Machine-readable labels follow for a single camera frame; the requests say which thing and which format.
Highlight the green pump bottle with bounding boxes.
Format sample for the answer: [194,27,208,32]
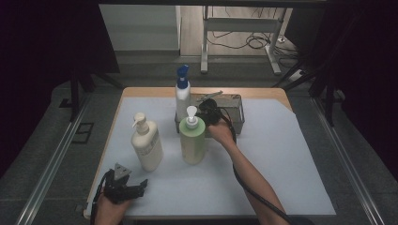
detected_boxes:
[178,105,207,166]

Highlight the pale blue table mat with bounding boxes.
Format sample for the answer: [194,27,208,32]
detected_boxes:
[84,97,337,218]

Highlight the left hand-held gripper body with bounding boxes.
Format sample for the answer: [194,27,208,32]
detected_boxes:
[102,162,142,204]

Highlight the aluminium floor rail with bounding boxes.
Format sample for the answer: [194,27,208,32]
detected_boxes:
[14,93,92,225]
[312,97,387,225]

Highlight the white desk frame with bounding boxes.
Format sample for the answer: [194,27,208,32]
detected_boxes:
[200,5,287,76]

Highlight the cream pump bottle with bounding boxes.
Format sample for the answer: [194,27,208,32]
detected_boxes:
[130,112,164,173]

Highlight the white bottle with blue pump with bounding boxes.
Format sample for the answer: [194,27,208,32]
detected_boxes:
[175,64,192,124]

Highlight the white power strip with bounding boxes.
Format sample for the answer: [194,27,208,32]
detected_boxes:
[287,68,306,83]

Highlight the black floor cables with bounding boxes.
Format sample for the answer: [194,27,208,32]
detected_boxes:
[207,7,299,68]

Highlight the person's right hand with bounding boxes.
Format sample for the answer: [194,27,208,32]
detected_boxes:
[207,118,237,148]

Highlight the metal mesh basket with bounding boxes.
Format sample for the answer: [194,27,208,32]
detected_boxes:
[174,93,246,135]

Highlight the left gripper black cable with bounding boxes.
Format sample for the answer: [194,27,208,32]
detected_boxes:
[89,170,111,225]

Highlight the dark curtain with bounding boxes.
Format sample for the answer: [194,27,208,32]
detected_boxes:
[284,0,398,181]
[0,0,120,179]

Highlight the black metal stand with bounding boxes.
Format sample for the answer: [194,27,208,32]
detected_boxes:
[271,15,346,128]
[58,62,124,123]

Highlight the white cabinet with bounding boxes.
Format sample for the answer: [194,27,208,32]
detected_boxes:
[98,4,182,53]

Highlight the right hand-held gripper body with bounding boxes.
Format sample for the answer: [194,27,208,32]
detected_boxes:
[196,90,224,127]

........

**WHAT YOU NEED TO DO**.
Copy each line of the preceding data that contains the string "metal".

**ANSWER SPACE**.
Highlight the metal mesh basket with bounding boxes.
Highlight the black metal stand with bounding boxes.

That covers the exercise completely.